FRANKFURT, Germany (AP) — The U.S. sought to build support for squeezing more money for Ukraine out of frozen Russian assets and for uniting against China’s trade practices as finance ministers from the Group of Seven rich democracies opened a two-day meeting on Friday on the shores of northern Italy’s scenic Lago Maggiore.

U.S. Treasury Secretary Janet Yellen is pushing at the meeting in Stresa for “more ambitious options” to unlock money from some $260 billion in Russian central bank reserves frozen in Europe and the U.S. after the Feb. 24, 2022, invasion.

Aid for Ukraine has become more urgent as Kyiv’s finances look shakier against the prospect that the conflict will last through next year and beyond, and as Russia steps up its destruction of civilian infrastructure such as power stations.

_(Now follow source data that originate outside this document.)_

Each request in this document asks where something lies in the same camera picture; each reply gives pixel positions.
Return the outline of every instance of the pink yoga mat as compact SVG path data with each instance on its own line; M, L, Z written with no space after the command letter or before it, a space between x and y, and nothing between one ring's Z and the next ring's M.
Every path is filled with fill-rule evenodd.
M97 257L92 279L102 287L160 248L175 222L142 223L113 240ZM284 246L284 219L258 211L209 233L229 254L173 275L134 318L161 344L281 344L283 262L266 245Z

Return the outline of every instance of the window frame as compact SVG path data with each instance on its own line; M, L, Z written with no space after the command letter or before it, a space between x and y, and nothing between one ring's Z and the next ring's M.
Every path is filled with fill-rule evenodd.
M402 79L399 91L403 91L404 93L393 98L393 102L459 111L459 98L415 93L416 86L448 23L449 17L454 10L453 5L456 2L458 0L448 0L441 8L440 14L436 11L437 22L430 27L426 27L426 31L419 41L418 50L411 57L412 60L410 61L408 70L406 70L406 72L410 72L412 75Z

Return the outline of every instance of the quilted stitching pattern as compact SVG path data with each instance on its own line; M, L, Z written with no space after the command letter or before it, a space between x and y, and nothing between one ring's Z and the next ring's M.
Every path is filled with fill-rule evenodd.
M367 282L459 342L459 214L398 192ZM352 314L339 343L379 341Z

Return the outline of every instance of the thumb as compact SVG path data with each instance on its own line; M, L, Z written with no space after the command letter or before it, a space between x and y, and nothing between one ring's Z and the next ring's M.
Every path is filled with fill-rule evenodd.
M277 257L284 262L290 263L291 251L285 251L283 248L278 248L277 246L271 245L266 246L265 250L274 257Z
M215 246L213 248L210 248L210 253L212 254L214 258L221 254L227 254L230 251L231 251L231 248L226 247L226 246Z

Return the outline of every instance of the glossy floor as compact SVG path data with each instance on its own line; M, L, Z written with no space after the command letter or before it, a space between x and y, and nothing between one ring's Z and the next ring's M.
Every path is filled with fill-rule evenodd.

The U.S. Congress has passed legislation allowing the Biden administration to seize the roughly $5 billion in Russian assets located in the US, but most of the funds are in Europe. Citing legal concerns, European officials have balked at outright confiscating the money and handing it to Ukraine as compensation for the destruction caused by Russia. Instead they plan use the interest accumulating on the assets, but that’s only around $3 billion a year — about one month’s financing needs for the Ukrainian government.

Proposals include borrowing against the future interest income from the frozen assets, so that Ukraine could be given as much as $50 billion immediately.

Host Finance Minister Giancarlo Giorgetti said that extracting more for Ukraine “legally is a very complicated discussion but also politically sensitive.”

French Finance Minister Bruno Le Maire praised Yellen for setting aside a proposal that he said would have undermined international rule of law, and added that “the U.S. proposal is now consistent with international law.”

“Let's compare the proposals, let's see what is the most convenient, the most efficient, the most rapid proposal that could be put in place," he said. "The key point is not the method that we use, the key point is to ensure the right and strong and longstanding financing of the Ukrainian government.”

Ukraine spends almost all its tax revenue on the military and needs another $40 billion a year to continue paying pensions and the salaries of doctors, nurses and teachers. Support from allies and a $15.4 billion loan from the International Monetary Fund was initially thought to have secured the budget for four years, but the prospects of an extended conflict have darkened the outlook for next year.

Yellen has also called for a clear united front against China’s state subsidies for manufacturing of solar panels, semiconductors and electric cars, saying that China’s production capacity exceeds the needs not only of China but of the global economy as a whole and threatens the existence of competing companies in both Group of Seven and developing countries. Ahead of the meeting she said that countries needed to take a common stance so that China’s leaders understand that “they face a wall of opposition to this strategy that they are pursuing.”

The finance ministers are working to set up final decisions at the summit of G7 leaders that will take place June 13-15 in Fasano, in southern Italy’s Puglia region.

The G7 is an informal forum that holds an annual summit to discuss economic policy and security issues. The member countries are Canada, France, Germany, Italy, Japan, the United Kingdom and the United States. Representatives of the European Union also take part, but the EU does not serve as one of the rotating chairs.